__ACTIVITY__. Quote, with no changes, the lines that run from the top of the material to the line with "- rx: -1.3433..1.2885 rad", both included.

__DATA SHOWN__.

>>>

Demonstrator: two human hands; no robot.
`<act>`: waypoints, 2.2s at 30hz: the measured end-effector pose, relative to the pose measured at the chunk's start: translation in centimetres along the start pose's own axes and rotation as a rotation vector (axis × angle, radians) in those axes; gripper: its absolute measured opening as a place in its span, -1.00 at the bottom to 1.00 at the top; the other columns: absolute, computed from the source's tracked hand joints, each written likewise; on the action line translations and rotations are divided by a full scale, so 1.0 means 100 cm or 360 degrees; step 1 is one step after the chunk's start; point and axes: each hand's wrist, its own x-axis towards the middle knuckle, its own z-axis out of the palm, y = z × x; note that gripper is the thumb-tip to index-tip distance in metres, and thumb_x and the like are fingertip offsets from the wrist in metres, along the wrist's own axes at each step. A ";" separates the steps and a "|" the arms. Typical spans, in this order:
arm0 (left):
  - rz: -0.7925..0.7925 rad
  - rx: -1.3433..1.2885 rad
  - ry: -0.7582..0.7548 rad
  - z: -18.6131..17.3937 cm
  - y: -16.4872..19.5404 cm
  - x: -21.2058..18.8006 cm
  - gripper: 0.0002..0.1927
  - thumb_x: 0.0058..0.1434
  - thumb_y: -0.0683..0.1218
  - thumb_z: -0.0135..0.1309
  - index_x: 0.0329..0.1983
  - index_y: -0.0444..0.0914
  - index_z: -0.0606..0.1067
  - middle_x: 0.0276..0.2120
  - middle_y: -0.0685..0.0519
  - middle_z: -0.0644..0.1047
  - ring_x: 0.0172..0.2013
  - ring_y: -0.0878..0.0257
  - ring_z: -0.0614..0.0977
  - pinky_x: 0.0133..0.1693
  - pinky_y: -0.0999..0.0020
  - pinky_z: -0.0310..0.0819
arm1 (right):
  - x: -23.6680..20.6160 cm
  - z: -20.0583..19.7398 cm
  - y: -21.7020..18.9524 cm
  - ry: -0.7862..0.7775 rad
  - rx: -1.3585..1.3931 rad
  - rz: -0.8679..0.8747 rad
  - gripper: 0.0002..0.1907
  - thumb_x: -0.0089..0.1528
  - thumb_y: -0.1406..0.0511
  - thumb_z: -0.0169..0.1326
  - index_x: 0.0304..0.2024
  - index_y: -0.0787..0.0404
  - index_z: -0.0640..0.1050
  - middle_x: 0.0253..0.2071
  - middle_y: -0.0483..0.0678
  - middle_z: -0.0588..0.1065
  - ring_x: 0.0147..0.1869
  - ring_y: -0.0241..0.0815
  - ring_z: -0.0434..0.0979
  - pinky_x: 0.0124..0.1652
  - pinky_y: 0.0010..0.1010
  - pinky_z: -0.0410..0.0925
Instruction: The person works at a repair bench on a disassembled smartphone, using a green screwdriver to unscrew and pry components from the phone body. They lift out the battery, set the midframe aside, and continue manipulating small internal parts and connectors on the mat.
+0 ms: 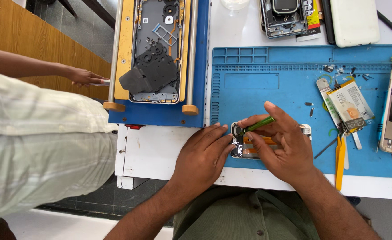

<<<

__EXERCISE SOLUTION__.
Demonstrator: two human hands; no robot.
`<act>`: waypoints, 2.2s at 30hz: the measured end-effector pose, relative to the pose measured at the chunk's start: translation in centimetres along the start pose's own axes and rotation as a rotation vector (axis × angle, radians) in those axes; gripper: its absolute measured opening as a place in its span, -1.00 at the bottom to 1.00 at the top; the other columns: absolute, computed from the source's tracked hand joints, each written likewise; on the action line translations and rotations are divided by a full scale, so 1.0 means 100 cm or 360 degrees; step 1 is one step after the chunk's start; point and axes: each hand's wrist, its own x-axis towards the middle knuckle, its own z-axis out of the palm, y = z × x; note that gripper is the thumb-tip to index-tip distance in metres, and thumb_x and the like are fingertip offsets from the wrist in metres, along the wrist's own axes at each step. A ";" separates the steps and a "|" the arms. Typical spans, in this order:
arm0 (left):
  - rz: -0.7925..0.7925 rad
  - rx: -1.3433..1.2885 rad

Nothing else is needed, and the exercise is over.